For well over a century, the message remained the same. There were dangerous women on the streets of Torquay.
In early 1914 a ‘Big Meeting of Men’ was held in Torquay Town Hall by the YMCA; the 800 young men present were warned that: “Hundreds of lads went under in the moral life every year either through ignorance or curiosity. Filthy picture postcards often led to a loose and unclean life. In Torquay there were thousands of girls and women decking themselves out in bright clothing and donning tawdry jewellery that they might walk the streets and try to attract so-called men and young men.”
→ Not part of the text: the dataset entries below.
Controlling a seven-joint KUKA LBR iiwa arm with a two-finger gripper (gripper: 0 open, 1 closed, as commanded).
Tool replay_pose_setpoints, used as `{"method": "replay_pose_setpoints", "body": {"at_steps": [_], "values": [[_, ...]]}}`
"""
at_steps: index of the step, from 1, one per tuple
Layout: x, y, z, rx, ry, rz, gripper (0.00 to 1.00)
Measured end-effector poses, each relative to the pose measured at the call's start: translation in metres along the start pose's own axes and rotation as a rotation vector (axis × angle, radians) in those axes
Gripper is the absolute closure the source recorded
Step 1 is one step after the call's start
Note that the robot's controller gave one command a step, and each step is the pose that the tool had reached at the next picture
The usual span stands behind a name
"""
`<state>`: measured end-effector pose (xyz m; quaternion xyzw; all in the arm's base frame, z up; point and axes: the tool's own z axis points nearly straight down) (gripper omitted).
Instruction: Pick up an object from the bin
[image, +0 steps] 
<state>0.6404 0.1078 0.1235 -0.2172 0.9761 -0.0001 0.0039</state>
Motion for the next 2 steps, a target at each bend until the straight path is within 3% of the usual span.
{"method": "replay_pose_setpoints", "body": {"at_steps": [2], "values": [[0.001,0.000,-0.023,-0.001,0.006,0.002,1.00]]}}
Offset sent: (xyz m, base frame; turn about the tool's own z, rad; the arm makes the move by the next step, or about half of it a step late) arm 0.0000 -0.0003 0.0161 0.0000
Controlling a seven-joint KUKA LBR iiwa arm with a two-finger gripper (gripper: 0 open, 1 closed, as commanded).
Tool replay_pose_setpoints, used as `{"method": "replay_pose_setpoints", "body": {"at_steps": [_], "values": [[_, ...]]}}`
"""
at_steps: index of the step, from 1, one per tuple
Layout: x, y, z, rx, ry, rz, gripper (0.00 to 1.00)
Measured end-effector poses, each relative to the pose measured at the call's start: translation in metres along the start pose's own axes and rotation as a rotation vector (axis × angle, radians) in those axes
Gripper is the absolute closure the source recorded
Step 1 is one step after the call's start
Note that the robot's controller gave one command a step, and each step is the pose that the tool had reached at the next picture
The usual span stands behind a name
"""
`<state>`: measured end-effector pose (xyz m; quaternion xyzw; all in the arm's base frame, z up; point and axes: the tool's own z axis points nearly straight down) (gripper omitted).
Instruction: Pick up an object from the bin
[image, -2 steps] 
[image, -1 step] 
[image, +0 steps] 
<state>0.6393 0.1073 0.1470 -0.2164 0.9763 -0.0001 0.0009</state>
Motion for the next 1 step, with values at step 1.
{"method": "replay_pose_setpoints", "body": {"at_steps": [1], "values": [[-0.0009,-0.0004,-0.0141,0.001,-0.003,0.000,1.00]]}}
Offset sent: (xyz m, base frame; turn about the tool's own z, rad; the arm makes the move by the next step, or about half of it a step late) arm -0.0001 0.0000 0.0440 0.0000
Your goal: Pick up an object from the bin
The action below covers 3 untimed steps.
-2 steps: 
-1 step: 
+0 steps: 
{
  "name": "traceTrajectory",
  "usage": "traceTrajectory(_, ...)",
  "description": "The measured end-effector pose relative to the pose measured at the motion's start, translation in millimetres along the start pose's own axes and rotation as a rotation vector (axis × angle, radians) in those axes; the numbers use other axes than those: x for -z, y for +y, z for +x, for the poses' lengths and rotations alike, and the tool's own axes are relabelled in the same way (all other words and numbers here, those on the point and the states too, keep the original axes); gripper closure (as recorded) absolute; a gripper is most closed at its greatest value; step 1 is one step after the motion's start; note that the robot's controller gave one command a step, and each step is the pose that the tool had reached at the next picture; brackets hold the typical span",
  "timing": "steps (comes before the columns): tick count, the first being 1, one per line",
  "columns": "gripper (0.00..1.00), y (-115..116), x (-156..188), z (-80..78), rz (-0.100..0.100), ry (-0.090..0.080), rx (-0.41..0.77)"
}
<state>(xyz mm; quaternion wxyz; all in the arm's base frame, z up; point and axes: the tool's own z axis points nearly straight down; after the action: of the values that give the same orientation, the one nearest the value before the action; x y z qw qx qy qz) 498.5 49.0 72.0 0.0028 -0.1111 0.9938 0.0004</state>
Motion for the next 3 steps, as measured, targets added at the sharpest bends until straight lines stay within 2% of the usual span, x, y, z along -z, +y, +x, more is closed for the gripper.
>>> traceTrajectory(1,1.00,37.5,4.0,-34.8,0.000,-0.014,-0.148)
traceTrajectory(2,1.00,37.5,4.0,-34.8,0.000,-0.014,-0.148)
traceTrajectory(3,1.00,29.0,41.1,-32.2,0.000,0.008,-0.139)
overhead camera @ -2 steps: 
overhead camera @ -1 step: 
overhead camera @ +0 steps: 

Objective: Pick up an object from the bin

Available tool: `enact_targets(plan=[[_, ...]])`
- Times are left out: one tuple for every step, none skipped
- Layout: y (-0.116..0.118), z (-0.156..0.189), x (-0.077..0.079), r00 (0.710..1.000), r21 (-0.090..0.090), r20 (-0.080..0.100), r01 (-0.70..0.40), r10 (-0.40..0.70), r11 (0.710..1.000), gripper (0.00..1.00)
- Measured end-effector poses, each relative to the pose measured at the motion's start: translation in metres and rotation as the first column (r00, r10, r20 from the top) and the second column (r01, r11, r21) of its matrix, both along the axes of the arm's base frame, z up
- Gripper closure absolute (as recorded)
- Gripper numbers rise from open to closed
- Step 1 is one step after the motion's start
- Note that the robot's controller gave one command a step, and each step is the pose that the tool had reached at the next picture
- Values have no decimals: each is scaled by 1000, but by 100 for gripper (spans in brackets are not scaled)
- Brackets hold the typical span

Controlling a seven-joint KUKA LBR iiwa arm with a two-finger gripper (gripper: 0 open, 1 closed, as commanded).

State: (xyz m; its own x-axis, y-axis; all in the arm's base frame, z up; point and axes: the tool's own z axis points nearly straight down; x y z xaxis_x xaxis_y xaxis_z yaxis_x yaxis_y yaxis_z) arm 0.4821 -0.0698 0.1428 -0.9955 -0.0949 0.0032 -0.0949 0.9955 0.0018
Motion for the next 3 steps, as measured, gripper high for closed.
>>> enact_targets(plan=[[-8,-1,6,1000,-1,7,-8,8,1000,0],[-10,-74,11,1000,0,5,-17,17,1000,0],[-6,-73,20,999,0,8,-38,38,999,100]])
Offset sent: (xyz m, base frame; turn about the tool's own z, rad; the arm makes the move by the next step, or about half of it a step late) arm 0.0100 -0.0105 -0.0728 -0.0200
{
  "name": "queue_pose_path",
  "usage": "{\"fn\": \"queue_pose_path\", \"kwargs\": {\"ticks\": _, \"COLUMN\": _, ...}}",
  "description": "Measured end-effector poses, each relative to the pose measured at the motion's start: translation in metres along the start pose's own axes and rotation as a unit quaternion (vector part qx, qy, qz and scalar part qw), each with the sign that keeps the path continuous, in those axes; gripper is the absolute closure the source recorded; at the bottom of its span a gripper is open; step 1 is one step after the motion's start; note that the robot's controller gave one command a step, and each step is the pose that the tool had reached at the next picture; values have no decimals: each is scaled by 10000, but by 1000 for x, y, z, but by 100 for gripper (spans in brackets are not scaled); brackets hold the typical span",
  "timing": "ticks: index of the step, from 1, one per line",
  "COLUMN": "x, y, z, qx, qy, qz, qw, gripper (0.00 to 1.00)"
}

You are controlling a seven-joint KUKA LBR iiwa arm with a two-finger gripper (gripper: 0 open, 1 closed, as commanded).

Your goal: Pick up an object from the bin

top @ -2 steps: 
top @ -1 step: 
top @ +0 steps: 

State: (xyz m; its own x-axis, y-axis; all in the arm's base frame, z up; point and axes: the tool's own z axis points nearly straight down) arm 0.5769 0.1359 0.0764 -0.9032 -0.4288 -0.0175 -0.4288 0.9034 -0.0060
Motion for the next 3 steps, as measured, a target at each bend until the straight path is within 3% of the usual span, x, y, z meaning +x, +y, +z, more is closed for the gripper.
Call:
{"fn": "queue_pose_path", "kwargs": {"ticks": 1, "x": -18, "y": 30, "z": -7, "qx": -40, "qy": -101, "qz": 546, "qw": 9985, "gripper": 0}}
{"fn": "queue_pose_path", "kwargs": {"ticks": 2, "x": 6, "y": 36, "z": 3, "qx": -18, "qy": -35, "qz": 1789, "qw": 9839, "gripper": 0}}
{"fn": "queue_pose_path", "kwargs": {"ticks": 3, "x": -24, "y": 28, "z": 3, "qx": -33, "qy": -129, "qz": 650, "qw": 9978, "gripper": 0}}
Above: In 1914 a ‘Big Meeting of Men’ held in Torquay Town Hall warned of the dangers of consorting with women
Even as late as the Second World War, it was deemed necessary to issue warnings of the hazards lurking on the home front. When RAF trainees were billeted at the Grand Hotel in 1940, “an ancient aircraftman” warned them that, “There are lots of ladies down here from London who hand out bags of sweets.” It was only later that the trainees realised what their lecturer had been alerting them to.
It was the introduction of the welfare state that reduced the poverty that caused many to take up the oldest profession. Though even into the 1950s, women were still to be found loitering on the Strand, waiting to take their customers to the darker recesses of Rock Walk.
Of course, sex work continues in Torquay. Now, though, it is often to be found amongst women with alcohol and substance dependence or those trafficked into town. We accordingly applaud the work of the local organisations that are out there offering those vulnerable women support.